> [Task details]:
After locating the line that contains "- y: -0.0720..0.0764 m" in the records below, write out exactly that line and each line after it through the one that contains "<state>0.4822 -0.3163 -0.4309", and nothing else.

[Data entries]

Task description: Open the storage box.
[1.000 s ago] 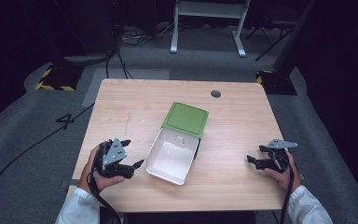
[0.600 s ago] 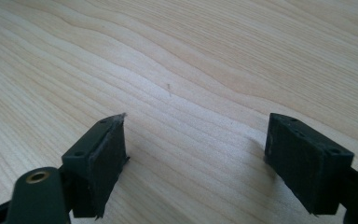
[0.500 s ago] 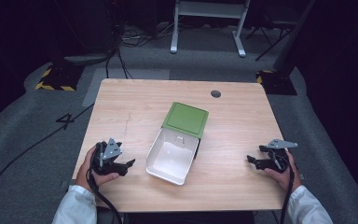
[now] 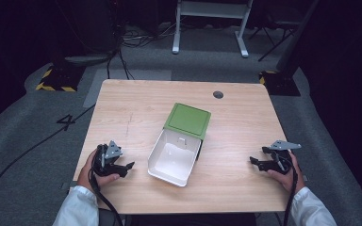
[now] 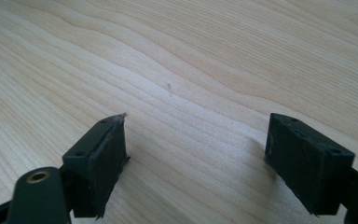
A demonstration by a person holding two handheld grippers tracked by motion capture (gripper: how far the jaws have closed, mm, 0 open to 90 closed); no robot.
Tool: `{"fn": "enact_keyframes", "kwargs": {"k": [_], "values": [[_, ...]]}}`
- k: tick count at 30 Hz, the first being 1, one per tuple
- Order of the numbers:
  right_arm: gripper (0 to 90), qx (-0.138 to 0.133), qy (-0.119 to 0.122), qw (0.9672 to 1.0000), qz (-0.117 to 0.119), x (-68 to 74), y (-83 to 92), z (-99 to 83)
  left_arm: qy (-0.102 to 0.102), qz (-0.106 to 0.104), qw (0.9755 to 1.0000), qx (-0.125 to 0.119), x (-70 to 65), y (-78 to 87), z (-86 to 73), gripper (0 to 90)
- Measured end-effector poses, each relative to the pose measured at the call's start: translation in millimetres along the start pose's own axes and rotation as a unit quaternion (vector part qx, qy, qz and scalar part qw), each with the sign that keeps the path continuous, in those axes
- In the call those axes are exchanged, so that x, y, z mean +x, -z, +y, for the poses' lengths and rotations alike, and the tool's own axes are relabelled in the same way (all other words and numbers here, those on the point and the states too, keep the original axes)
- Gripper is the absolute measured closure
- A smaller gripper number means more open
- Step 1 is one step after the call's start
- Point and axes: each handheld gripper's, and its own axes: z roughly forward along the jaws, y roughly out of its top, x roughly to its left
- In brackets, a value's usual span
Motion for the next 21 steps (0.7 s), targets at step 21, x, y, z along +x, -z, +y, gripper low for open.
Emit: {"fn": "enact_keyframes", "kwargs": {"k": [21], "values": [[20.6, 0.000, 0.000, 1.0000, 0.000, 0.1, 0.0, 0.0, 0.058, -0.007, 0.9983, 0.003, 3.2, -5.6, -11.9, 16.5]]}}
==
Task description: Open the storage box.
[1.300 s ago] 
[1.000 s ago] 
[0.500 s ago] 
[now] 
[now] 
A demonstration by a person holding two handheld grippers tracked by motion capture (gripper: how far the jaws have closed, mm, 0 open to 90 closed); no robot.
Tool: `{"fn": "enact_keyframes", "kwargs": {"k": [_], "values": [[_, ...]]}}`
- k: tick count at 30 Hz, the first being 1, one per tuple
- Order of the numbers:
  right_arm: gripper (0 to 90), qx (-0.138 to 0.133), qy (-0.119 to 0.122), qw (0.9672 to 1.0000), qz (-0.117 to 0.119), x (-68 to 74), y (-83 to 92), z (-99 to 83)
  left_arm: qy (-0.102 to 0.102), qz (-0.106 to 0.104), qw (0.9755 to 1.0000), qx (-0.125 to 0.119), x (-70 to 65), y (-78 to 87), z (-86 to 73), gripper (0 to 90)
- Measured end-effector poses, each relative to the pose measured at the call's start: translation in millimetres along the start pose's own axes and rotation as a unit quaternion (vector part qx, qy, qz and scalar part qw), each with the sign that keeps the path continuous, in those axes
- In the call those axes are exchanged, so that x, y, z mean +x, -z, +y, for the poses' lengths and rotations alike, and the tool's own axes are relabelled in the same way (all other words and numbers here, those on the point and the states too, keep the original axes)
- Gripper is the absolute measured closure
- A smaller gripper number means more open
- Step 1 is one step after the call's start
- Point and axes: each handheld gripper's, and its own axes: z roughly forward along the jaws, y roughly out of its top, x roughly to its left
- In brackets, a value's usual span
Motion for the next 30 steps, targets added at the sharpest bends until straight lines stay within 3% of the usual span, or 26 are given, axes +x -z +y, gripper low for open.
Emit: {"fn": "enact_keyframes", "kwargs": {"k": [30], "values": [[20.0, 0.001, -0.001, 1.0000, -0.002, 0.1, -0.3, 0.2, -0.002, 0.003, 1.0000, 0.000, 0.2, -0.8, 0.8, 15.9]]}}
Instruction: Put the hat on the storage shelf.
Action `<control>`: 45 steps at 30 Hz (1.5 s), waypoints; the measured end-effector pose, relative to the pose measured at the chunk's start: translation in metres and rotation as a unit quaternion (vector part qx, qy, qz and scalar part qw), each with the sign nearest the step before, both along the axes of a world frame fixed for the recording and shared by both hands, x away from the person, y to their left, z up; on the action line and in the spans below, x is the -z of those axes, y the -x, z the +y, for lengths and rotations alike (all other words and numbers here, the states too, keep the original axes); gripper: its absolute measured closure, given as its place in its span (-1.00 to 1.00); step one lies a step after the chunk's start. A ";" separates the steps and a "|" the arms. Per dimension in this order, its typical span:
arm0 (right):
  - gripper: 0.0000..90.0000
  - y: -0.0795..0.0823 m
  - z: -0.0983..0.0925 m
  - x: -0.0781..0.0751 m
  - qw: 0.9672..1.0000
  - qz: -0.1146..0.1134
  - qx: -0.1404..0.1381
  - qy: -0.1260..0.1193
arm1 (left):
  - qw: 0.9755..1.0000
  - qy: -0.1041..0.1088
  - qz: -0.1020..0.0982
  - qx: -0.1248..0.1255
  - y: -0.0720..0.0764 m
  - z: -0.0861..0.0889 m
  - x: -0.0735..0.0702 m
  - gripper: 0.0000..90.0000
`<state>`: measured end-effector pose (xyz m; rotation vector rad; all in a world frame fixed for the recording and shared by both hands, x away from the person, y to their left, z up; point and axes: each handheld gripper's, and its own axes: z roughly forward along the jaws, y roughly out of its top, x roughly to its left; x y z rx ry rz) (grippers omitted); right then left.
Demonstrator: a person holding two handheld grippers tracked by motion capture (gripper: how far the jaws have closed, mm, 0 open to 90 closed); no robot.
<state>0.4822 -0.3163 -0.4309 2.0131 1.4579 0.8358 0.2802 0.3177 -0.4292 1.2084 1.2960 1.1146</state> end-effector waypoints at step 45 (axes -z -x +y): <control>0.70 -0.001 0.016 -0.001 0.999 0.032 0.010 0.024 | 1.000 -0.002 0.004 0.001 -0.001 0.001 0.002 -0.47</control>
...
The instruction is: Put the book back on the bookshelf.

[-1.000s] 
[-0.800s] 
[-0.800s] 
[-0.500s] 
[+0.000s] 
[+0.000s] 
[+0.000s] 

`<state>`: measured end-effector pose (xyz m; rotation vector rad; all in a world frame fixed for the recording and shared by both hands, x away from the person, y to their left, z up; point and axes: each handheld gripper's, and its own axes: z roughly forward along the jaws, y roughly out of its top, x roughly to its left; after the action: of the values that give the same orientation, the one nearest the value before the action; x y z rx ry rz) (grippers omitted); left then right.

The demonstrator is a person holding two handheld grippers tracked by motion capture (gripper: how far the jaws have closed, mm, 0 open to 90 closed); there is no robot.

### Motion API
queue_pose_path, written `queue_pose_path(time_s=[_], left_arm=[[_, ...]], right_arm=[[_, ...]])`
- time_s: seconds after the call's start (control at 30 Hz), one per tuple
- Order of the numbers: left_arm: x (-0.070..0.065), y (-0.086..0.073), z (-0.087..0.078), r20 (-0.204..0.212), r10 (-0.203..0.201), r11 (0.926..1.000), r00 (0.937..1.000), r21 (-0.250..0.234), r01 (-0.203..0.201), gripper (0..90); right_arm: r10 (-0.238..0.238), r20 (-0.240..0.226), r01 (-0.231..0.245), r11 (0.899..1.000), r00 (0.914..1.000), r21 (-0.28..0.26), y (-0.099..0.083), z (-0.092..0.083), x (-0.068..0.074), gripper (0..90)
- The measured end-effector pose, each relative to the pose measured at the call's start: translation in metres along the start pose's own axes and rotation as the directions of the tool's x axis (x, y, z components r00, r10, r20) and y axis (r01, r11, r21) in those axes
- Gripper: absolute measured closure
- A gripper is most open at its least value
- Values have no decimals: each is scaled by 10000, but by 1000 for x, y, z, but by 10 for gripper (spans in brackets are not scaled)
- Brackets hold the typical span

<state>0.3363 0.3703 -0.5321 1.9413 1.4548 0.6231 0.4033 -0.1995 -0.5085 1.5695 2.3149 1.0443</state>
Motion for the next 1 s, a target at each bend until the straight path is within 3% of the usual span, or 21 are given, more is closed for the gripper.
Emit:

> [Answer area]:
  - y: -0.0720..0.0764 m
  - z: -0.0861..0.0889 m
  - x: -0.0735..0.0702 m
  - gripper: 0.0000..90.0000
`<state>`: measured end-effector pose (xyz m; rotation vector rad; all in a world frame fixed for the recording and shared by both hands, x away from the person, y to their left, z up; point and axes: each handheld gripper's, and its own axes: z roughly forward along the jaws, y roughly out of its top, x roughly to its left; x y z rx ry rz) (grippers omitted); right then left.
Demonstrator: a person holding two handheld grippers tracked by motion capture (gripper: how far the jaws have closed, mm, 0 open to 90 closed); no robot.
<state>0.4822 -0.3163 -0.4309 2.0131 1.4579 0.8358 0.2802 0.3177 -0.4292 1.2084 1.2960 1.1146</state> end-effector waypoints at step 45 (axes -z -x +y): <control>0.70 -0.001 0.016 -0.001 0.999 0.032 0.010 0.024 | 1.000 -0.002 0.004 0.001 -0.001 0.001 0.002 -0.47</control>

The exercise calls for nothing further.